The tribunal constituted a committee to look into various aspects, including to study and report to it within a month on whether removal of the ship wreck and cargo from its present location should be directed as per global conventions and in the interest of marine environment.

NGT passed the verdict on a petition filed by Samir Mehta, a Mumbai-based environmentalist, who had sought compensation for damages caused to the marine ecology due to the oil spill.

The ship, which was sailing from Indonesia to Dahej in Gujarat, sank 20 nautical miles off the South Mumbai coast in the Arabian Sea on August 4, 2011.
The vessel was owned by Delta Shipping Marine Services SA

while Delta Navigation WLL and Delta Group International were responsible for its voyage.

The ship was also carrying more than 60,000 metric tonnes of coal for Adani Enterprises Ltd thermal power plant in Gujarat besides containing 290 tonnes of fuel oil and 50 tonnes of diesel.

The bench said it was "a clear case where negligence is attributable to the four firms" and added that it was not a case of sinking of a ship by "accident simpliciter".

"But it is a case where element of mens rea can be traced from the unfolding of the events that finally led to the sinking of the ship on August 4, 2011. Non-rendering of requisite help by the ship owner and other persons interested and responsible, to the Master of the ship, despite the fact that they had complete knowledge about the status of the ship prior to the occurrence of the incident on August 4, 2011...

"The ship had developed mechanical and technical snags at Colombo and Singapore and the Master of the ship had asked for help there during its onward journey. There is nothing on record to show that ship owner and other respondents provided timely assistance to the Master of the ship," it said.

The bench said "on the true and purposive construction of the International Conventions and the statutory provisions afore-referred, no party from any country in the world has the right/privilege to sail an unseaworthy ship to the Contiguous and Exclusive Economic Zone of India and in any event to dump the same in such waters, causing marine pollution, damage or degradation thereof."

It said the ship and its cargo should be removed by the four companies or they shall get it removed within six months from the date of submission of report of the committee, consituted by it, before the tribunal.

"The liabilities to pay environmental compensation as aforedirected are on account of and subject to adjustments, after the submission of the final report by the Committee," it added.

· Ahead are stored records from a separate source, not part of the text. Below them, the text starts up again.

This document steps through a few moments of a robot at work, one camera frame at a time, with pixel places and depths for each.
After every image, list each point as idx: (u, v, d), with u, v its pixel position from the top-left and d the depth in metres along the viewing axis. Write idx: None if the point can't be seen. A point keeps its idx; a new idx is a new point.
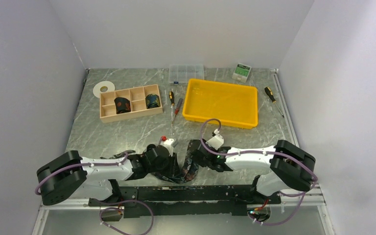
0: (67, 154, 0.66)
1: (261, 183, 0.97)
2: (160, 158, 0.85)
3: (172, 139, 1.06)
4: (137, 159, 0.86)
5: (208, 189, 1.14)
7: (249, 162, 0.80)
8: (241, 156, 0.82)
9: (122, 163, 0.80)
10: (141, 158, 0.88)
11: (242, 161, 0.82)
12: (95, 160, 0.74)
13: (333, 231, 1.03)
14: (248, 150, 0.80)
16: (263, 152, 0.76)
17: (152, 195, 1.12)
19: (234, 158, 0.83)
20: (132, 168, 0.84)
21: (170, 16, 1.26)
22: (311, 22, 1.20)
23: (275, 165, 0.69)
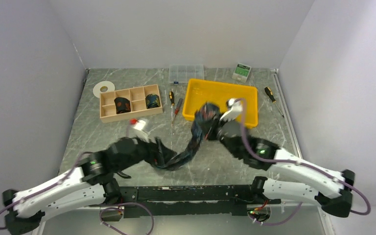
0: (5, 194, 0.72)
1: (270, 188, 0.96)
2: (118, 156, 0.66)
3: None
4: (93, 161, 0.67)
5: (208, 189, 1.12)
7: (302, 176, 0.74)
8: (299, 168, 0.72)
9: (61, 181, 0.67)
10: (100, 157, 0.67)
11: (293, 173, 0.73)
12: (32, 190, 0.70)
13: (333, 231, 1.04)
14: (309, 166, 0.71)
16: (334, 178, 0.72)
17: (152, 195, 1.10)
19: (288, 166, 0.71)
20: (82, 178, 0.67)
21: (170, 15, 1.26)
22: (311, 21, 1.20)
23: (343, 199, 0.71)
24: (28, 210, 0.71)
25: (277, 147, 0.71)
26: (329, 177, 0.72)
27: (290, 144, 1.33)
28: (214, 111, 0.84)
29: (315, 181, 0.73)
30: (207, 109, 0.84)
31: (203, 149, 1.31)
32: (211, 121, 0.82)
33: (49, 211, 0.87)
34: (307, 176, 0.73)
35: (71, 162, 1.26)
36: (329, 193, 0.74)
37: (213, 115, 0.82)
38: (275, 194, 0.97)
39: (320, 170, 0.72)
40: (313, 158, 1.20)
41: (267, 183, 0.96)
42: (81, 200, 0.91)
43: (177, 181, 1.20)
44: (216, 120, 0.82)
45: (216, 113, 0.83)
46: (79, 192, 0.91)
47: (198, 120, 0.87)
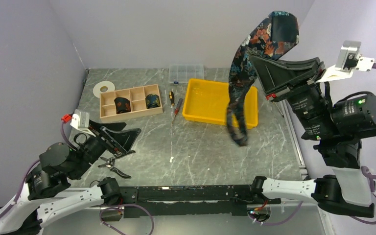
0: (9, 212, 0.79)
1: (270, 187, 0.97)
2: (47, 169, 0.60)
3: (78, 115, 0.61)
4: (35, 175, 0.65)
5: (208, 189, 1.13)
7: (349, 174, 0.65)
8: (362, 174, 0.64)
9: (14, 202, 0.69)
10: (37, 171, 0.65)
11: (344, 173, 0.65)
12: None
13: (332, 231, 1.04)
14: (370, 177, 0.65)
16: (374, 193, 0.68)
17: (153, 195, 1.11)
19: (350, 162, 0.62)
20: (29, 195, 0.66)
21: (171, 15, 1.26)
22: (311, 22, 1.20)
23: (368, 209, 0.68)
24: (8, 227, 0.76)
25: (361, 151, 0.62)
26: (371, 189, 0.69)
27: (290, 144, 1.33)
28: (287, 38, 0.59)
29: (360, 187, 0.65)
30: (273, 38, 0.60)
31: (203, 149, 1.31)
32: (297, 87, 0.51)
33: (46, 217, 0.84)
34: (363, 186, 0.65)
35: None
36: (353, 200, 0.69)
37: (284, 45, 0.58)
38: (274, 194, 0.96)
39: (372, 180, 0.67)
40: (313, 158, 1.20)
41: (267, 182, 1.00)
42: (80, 203, 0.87)
43: (177, 181, 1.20)
44: (305, 82, 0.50)
45: (289, 45, 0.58)
46: (75, 197, 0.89)
47: (257, 51, 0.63)
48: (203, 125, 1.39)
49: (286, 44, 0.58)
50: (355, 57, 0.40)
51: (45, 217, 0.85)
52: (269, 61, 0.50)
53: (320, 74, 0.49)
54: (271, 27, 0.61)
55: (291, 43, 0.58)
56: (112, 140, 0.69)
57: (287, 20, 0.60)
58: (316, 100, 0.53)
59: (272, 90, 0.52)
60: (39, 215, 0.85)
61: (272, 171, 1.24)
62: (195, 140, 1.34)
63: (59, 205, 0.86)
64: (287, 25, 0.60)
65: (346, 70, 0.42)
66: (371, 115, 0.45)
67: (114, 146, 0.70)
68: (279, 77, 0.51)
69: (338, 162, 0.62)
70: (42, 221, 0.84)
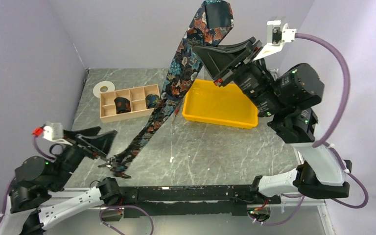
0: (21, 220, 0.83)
1: (264, 183, 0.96)
2: (24, 184, 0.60)
3: (50, 127, 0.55)
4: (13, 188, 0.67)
5: (208, 189, 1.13)
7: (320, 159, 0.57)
8: (327, 151, 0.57)
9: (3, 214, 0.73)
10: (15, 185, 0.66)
11: (311, 154, 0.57)
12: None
13: (333, 231, 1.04)
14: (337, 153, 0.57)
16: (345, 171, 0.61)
17: (152, 195, 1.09)
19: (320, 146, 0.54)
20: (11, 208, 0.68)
21: (170, 15, 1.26)
22: (310, 22, 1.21)
23: (343, 190, 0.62)
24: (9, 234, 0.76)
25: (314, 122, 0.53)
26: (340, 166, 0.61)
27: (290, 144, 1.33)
28: (223, 24, 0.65)
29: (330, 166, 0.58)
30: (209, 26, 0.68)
31: (203, 149, 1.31)
32: (237, 68, 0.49)
33: (48, 221, 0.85)
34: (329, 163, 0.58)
35: None
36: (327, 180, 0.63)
37: (220, 30, 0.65)
38: (269, 190, 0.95)
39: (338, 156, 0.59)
40: None
41: (261, 180, 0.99)
42: (82, 205, 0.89)
43: (177, 181, 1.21)
44: (241, 61, 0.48)
45: (223, 30, 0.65)
46: (76, 200, 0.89)
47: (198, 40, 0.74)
48: (203, 125, 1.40)
49: (222, 29, 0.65)
50: (280, 30, 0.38)
51: (46, 221, 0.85)
52: (209, 49, 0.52)
53: (256, 53, 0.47)
54: (206, 15, 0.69)
55: (225, 28, 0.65)
56: (88, 146, 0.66)
57: (222, 5, 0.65)
58: (259, 76, 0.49)
59: (218, 75, 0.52)
60: (40, 219, 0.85)
61: (272, 171, 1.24)
62: (195, 140, 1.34)
63: (60, 208, 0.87)
64: (222, 8, 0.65)
65: (275, 44, 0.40)
66: (302, 83, 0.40)
67: (93, 152, 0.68)
68: (222, 62, 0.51)
69: (288, 137, 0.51)
70: (44, 224, 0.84)
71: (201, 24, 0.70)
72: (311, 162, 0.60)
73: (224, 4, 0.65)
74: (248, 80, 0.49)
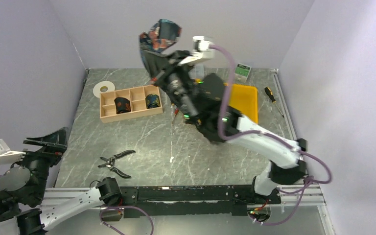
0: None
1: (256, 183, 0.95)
2: (3, 195, 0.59)
3: None
4: None
5: (208, 189, 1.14)
7: (263, 148, 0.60)
8: (262, 141, 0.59)
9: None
10: None
11: (251, 145, 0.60)
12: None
13: (332, 231, 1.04)
14: (274, 137, 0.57)
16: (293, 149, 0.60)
17: (153, 195, 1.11)
19: (253, 137, 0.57)
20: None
21: (170, 15, 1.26)
22: (310, 22, 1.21)
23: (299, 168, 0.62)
24: None
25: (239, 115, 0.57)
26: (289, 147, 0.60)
27: None
28: (169, 36, 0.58)
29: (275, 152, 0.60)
30: (158, 36, 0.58)
31: (203, 149, 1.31)
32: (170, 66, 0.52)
33: (48, 222, 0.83)
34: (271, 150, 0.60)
35: (71, 162, 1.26)
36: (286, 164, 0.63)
37: (166, 43, 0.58)
38: (264, 190, 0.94)
39: (281, 139, 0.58)
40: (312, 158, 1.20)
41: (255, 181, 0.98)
42: (84, 206, 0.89)
43: (177, 181, 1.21)
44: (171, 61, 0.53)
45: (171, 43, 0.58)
46: (75, 200, 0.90)
47: (144, 44, 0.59)
48: None
49: (168, 42, 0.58)
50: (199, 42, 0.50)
51: (46, 222, 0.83)
52: (153, 52, 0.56)
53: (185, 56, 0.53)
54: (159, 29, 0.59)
55: (171, 40, 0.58)
56: (43, 148, 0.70)
57: (172, 24, 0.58)
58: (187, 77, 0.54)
59: (153, 74, 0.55)
60: (41, 220, 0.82)
61: None
62: (195, 140, 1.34)
63: (59, 209, 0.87)
64: (173, 27, 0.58)
65: (198, 52, 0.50)
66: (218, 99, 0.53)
67: (53, 151, 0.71)
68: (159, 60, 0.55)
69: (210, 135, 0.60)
70: (45, 225, 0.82)
71: (153, 33, 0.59)
72: (259, 150, 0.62)
73: (176, 24, 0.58)
74: (176, 82, 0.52)
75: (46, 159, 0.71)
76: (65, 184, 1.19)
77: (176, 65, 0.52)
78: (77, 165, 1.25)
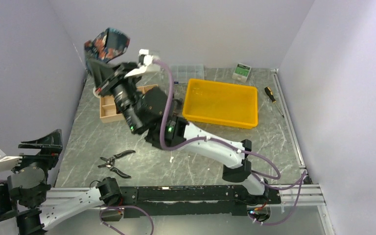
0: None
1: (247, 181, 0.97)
2: (14, 192, 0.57)
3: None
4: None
5: (208, 189, 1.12)
7: (211, 152, 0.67)
8: (210, 146, 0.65)
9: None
10: None
11: (200, 150, 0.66)
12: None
13: (332, 231, 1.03)
14: (218, 141, 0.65)
16: (238, 150, 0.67)
17: (152, 195, 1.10)
19: (199, 143, 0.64)
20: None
21: (171, 15, 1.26)
22: (310, 22, 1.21)
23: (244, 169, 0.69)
24: None
25: (184, 123, 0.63)
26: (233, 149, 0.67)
27: (290, 144, 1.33)
28: (117, 47, 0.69)
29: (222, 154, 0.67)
30: (105, 45, 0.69)
31: None
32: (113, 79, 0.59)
33: (48, 222, 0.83)
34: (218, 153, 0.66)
35: (71, 162, 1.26)
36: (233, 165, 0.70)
37: (112, 52, 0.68)
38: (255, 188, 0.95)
39: (224, 142, 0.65)
40: (312, 158, 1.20)
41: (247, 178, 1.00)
42: (84, 205, 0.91)
43: (177, 181, 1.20)
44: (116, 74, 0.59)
45: (116, 53, 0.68)
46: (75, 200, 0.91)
47: (91, 54, 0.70)
48: (203, 125, 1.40)
49: (115, 51, 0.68)
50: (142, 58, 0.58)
51: (46, 222, 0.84)
52: (100, 62, 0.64)
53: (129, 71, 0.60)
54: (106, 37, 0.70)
55: (118, 51, 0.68)
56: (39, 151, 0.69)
57: (121, 34, 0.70)
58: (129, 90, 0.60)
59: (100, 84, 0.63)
60: (41, 220, 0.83)
61: (272, 171, 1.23)
62: None
63: (59, 209, 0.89)
64: (121, 37, 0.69)
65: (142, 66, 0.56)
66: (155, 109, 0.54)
67: (49, 152, 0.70)
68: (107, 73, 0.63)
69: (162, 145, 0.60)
70: (45, 225, 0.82)
71: (100, 42, 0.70)
72: (208, 154, 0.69)
73: (124, 36, 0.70)
74: (121, 92, 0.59)
75: (44, 161, 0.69)
76: (65, 184, 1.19)
77: (121, 77, 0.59)
78: (77, 165, 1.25)
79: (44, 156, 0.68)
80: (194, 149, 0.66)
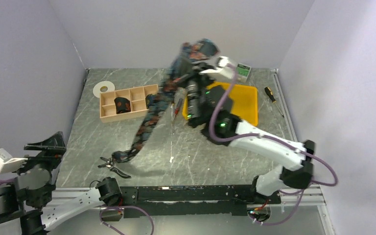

A year before this oil spill off the Mumbai coast, another such accident had occured in the Gulf of Mexico when an oil rig 'Deepwater Horizon' had exploded, leading to sea- floor oil gushing out for 87 days till it was capped. Eleven people had gone missing in what is considered to be the largest accidental marine oil spill in the history of the petroleum industry.

In July 2015, after a long legal battle, BP, formerly known as British Petroleum which owned the rig, agreed to pay USD 18.7 billion in fines, the largest corporate settlement in US history so far.